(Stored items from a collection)
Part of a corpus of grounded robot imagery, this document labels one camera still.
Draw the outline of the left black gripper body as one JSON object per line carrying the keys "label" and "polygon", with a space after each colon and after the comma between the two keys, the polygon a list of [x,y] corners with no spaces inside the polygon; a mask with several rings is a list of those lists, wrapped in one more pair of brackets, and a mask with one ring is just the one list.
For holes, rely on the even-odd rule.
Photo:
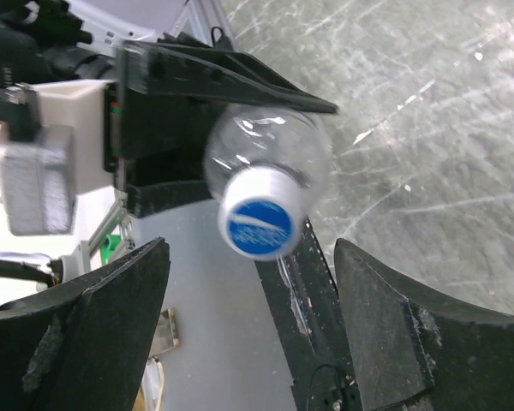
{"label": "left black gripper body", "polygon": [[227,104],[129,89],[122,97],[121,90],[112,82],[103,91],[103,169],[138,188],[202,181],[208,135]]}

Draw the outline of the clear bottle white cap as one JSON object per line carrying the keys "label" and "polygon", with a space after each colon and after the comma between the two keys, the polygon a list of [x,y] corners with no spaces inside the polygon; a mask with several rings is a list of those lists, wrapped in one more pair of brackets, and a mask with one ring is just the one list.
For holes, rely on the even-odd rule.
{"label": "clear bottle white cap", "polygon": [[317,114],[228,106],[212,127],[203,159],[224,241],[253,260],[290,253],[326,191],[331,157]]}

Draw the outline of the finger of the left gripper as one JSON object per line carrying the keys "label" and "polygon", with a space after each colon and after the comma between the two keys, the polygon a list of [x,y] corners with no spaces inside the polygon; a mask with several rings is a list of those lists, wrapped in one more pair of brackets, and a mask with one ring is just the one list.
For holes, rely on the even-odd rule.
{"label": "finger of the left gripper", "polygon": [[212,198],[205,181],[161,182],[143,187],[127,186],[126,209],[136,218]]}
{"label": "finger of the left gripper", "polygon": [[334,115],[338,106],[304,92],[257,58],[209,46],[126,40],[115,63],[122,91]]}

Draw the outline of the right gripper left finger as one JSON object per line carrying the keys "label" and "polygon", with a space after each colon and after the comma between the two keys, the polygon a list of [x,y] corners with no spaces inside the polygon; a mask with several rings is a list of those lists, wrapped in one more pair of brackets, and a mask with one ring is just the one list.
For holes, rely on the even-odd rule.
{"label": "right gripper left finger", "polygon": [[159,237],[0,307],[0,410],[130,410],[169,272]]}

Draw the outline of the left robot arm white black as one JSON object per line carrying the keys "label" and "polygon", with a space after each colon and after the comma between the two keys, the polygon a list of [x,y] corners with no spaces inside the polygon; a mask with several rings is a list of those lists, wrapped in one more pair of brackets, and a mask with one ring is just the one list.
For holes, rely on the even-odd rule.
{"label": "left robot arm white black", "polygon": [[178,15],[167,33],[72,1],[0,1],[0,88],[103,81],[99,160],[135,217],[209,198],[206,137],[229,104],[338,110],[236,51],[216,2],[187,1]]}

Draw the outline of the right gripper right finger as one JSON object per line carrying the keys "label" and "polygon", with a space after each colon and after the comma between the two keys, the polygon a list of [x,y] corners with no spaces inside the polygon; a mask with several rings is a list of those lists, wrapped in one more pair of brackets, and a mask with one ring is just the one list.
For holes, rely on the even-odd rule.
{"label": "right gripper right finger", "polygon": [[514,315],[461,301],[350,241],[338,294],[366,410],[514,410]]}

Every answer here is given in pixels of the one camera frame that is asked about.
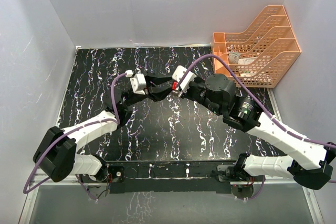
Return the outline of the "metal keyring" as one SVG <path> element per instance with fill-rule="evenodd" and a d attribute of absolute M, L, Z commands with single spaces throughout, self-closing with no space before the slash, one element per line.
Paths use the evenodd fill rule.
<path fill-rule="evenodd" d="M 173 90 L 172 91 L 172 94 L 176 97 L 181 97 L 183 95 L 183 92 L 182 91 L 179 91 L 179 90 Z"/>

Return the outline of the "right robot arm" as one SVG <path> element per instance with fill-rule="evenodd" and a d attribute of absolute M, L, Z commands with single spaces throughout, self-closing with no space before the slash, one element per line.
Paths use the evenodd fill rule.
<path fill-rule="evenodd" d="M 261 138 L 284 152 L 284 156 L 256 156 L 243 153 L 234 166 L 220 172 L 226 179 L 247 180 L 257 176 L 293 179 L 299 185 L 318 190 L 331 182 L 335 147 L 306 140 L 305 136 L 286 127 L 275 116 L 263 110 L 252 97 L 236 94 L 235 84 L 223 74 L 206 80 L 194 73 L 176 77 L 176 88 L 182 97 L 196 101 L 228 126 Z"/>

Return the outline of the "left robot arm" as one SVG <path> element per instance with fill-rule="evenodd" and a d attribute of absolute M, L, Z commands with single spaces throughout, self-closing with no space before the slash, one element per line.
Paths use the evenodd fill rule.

▶ **Action item**
Set down every record word for word and leave out the pictures.

▶ **Answer to the problem**
Part of a corpus of grounded robot imagery, this document labels one camera still.
Draw the outline of the left black gripper body as one JSON object per line carrying the keys "label" and "polygon", with a space after each colon and after the comma between the two keys, the polygon a list of [x,y] corners with no spaces inside the polygon; a mask with several rings is a list of those lists, wrapped in one more pair of brackets, and a mask with one ring is just the one list.
For holes, rely on the even-odd rule.
Photo:
{"label": "left black gripper body", "polygon": [[227,104],[129,89],[122,97],[121,90],[112,82],[103,91],[103,169],[138,188],[202,181],[208,135]]}

Draw the outline of the clear bottle white cap as one JSON object per line carrying the keys "label" and "polygon", with a space after each colon and after the comma between the two keys, the polygon a list of [x,y] corners with no spaces inside the polygon; a mask with several rings is a list of those lists, wrapped in one more pair of brackets, and a mask with one ring is just the one list.
For holes, rely on the even-odd rule.
{"label": "clear bottle white cap", "polygon": [[317,114],[228,106],[212,127],[203,159],[224,241],[253,260],[290,253],[326,191],[331,157]]}

Draw the outline of the finger of the left gripper as one JSON object per line carrying the keys "label" and "polygon", with a space after each colon and after the comma between the two keys, the polygon a list of [x,y] corners with no spaces inside the polygon; a mask with several rings is a list of those lists, wrapped in one more pair of brackets, and a mask with one ring is just the one list.
For holes, rely on the even-odd rule.
{"label": "finger of the left gripper", "polygon": [[212,198],[205,181],[161,182],[143,187],[127,186],[126,209],[136,218]]}
{"label": "finger of the left gripper", "polygon": [[334,115],[338,106],[304,92],[257,58],[209,46],[126,40],[115,63],[122,91]]}

Draw the outline of the right gripper left finger as one JSON object per line carrying the keys "label" and "polygon", with a space after each colon and after the comma between the two keys, the polygon a list of [x,y] corners with no spaces inside the polygon; a mask with several rings is a list of those lists, wrapped in one more pair of brackets, and a mask with one ring is just the one list.
For holes, rely on the even-odd rule.
{"label": "right gripper left finger", "polygon": [[159,237],[0,307],[0,410],[130,410],[169,272]]}

Draw the outline of the left robot arm white black as one JSON object per line carrying the keys "label" and "polygon", with a space after each colon and after the comma between the two keys, the polygon a list of [x,y] corners with no spaces inside the polygon; a mask with several rings is a list of those lists, wrapped in one more pair of brackets, and a mask with one ring is just the one list.
For holes, rely on the even-odd rule.
{"label": "left robot arm white black", "polygon": [[178,15],[167,33],[72,1],[0,1],[0,88],[103,81],[99,160],[135,217],[209,198],[206,137],[229,104],[338,110],[236,51],[216,2],[187,1]]}

Draw the outline of the right gripper right finger as one JSON object per line carrying the keys "label" and "polygon", with a space after each colon and after the comma between the two keys, the polygon a list of [x,y] corners with no spaces inside the polygon; a mask with several rings is a list of those lists, wrapped in one more pair of brackets, and a mask with one ring is just the one list.
For holes, rely on the even-odd rule.
{"label": "right gripper right finger", "polygon": [[514,315],[461,301],[350,241],[338,294],[366,410],[514,410]]}

Every answer here is given in pixels of the one camera frame that is asked about.
Return the outline of the "metal keyring" as one SVG <path> element per instance with fill-rule="evenodd" and a d attribute of absolute M, L, Z commands with single spaces throughout, self-closing with no space before the slash, one element per line.
Paths use the evenodd fill rule.
<path fill-rule="evenodd" d="M 173 90 L 172 91 L 172 94 L 176 97 L 181 97 L 183 95 L 183 92 L 182 91 L 179 91 L 179 90 Z"/>

Return the outline of the "right robot arm" as one SVG <path> element per instance with fill-rule="evenodd" and a d attribute of absolute M, L, Z commands with single spaces throughout, self-closing with no space before the slash, one element per line.
Paths use the evenodd fill rule.
<path fill-rule="evenodd" d="M 261 138 L 284 152 L 284 156 L 256 156 L 243 153 L 234 166 L 220 172 L 226 179 L 247 180 L 257 176 L 293 179 L 299 185 L 318 190 L 331 182 L 335 147 L 306 140 L 305 136 L 286 127 L 275 116 L 263 110 L 252 97 L 236 94 L 235 84 L 223 74 L 206 80 L 194 73 L 176 77 L 176 88 L 182 97 L 196 101 L 228 126 Z"/>

Return the outline of the "left robot arm" as one SVG <path> element per instance with fill-rule="evenodd" and a d attribute of absolute M, L, Z commands with single spaces throughout, self-closing with no space before the slash, one element per line.
Paths use the evenodd fill rule.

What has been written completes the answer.